**TASK REQUIREMENTS**
After finding the line with "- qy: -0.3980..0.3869" in the data below, set down exactly each line through the one with "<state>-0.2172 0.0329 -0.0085", inclusive, and stop there.

[Records from a data source]
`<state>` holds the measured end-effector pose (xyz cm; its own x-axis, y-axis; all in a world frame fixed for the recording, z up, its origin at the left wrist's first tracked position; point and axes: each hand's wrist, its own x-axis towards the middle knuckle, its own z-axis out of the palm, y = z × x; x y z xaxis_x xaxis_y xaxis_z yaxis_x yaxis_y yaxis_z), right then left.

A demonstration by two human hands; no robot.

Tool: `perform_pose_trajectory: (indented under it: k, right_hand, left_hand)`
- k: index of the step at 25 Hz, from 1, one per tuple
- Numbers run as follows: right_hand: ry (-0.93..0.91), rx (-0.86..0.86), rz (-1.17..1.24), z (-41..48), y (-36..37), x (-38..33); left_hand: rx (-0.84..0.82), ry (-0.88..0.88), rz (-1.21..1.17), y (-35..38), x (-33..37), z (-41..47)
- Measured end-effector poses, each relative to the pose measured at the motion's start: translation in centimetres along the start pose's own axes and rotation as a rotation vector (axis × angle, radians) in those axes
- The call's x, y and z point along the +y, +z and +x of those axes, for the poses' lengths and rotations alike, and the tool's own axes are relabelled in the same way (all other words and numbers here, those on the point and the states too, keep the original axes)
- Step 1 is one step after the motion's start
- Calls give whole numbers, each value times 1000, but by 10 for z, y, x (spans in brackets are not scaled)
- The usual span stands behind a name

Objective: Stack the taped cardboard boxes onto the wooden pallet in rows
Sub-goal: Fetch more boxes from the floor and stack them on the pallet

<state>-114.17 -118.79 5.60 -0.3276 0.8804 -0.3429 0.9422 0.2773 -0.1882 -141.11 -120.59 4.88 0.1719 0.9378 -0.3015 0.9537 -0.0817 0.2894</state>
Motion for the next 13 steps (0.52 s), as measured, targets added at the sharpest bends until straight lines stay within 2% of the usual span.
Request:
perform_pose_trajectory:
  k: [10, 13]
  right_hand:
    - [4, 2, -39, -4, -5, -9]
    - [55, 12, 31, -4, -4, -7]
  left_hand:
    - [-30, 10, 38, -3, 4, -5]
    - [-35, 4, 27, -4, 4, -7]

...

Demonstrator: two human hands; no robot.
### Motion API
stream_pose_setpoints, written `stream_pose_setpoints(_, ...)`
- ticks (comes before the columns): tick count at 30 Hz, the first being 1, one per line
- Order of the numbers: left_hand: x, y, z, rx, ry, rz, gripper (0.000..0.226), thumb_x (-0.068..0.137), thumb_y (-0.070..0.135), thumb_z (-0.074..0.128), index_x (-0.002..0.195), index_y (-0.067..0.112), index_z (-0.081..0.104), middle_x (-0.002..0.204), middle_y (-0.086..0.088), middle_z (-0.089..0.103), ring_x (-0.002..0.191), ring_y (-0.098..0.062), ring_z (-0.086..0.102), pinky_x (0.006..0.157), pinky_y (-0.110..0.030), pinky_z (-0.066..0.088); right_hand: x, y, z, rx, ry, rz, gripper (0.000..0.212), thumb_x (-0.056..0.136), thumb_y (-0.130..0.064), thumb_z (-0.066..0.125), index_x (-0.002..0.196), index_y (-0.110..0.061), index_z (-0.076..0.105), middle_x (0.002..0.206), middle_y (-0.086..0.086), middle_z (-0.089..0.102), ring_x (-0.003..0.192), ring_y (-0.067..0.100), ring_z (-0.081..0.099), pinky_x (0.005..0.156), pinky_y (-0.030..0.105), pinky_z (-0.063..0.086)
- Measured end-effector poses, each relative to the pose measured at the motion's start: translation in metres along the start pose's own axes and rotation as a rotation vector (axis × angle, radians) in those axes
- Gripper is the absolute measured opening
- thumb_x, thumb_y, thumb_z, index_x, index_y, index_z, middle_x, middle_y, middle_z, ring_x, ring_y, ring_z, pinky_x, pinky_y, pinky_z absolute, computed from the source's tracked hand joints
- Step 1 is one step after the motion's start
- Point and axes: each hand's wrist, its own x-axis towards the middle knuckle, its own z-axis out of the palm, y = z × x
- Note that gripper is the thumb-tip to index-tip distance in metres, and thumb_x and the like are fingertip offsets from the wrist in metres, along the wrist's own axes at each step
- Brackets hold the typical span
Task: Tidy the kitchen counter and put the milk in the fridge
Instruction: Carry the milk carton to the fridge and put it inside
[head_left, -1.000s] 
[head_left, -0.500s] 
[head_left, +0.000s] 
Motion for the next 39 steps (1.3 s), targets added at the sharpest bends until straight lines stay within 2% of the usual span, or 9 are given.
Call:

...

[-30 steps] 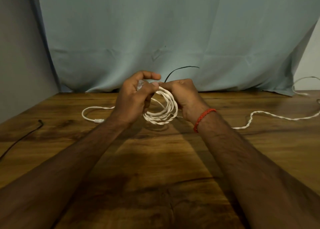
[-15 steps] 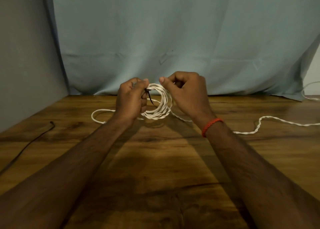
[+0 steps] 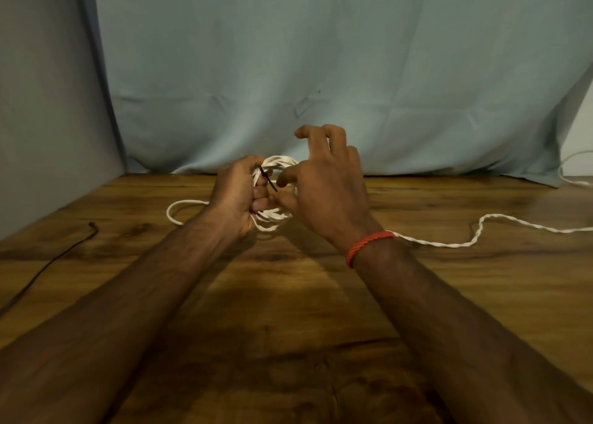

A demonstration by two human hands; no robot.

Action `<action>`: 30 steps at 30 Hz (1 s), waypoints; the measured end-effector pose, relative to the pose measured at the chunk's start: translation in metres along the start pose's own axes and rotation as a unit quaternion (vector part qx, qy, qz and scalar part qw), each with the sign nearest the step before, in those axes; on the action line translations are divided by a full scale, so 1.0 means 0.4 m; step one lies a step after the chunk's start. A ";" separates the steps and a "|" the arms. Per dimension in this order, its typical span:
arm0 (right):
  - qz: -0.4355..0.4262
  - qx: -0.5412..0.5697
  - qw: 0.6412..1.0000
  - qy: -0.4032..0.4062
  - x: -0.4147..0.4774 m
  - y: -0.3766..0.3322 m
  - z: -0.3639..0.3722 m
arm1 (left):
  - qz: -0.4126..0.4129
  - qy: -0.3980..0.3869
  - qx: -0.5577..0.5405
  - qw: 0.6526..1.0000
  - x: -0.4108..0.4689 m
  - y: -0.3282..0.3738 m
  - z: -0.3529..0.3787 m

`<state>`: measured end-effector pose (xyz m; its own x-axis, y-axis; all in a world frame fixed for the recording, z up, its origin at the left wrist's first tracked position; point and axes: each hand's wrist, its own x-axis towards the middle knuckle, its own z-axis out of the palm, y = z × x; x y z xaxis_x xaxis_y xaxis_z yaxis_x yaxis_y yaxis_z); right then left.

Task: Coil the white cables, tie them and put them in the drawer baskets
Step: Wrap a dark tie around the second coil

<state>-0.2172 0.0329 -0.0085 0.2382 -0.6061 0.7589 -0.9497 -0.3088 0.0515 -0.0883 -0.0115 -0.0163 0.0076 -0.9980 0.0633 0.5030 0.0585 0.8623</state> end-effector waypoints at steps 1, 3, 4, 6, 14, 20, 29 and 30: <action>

**EXERCISE ANSWER**
  - qy: -0.3980..0.3869
  - qx: -0.5577..0.5405
  - qw: 0.6526..1.0000
  - x: -0.4108..0.4689 m
  - y: -0.3282..0.3738 m
  - z: -0.3529..0.3787 m

`<state>`: measured end-effector pose (xyz m; its own x-axis, y-axis; all in a world frame fixed for the recording, z up, its origin at the left wrist's first tracked position; point and axes: each hand's wrist, its own x-axis towards the middle knuckle, its own z-axis out of the palm, y = z × x; x y z xaxis_x xaxis_y xaxis_z yaxis_x yaxis_y yaxis_z); right then left.

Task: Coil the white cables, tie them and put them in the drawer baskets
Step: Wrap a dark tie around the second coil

<state>-0.2172 0.0329 -0.0085 0.2382 -0.6061 0.7589 -0.9497 -0.3088 0.0515 -0.0883 -0.0115 -0.0163 0.0076 -0.9980 0.0633 0.5030 0.0585 0.8623</state> end-effector waypoints at steps 1, 3, 4, 6, 14, 20, 29 and 30: <action>

There is nothing further to the answer.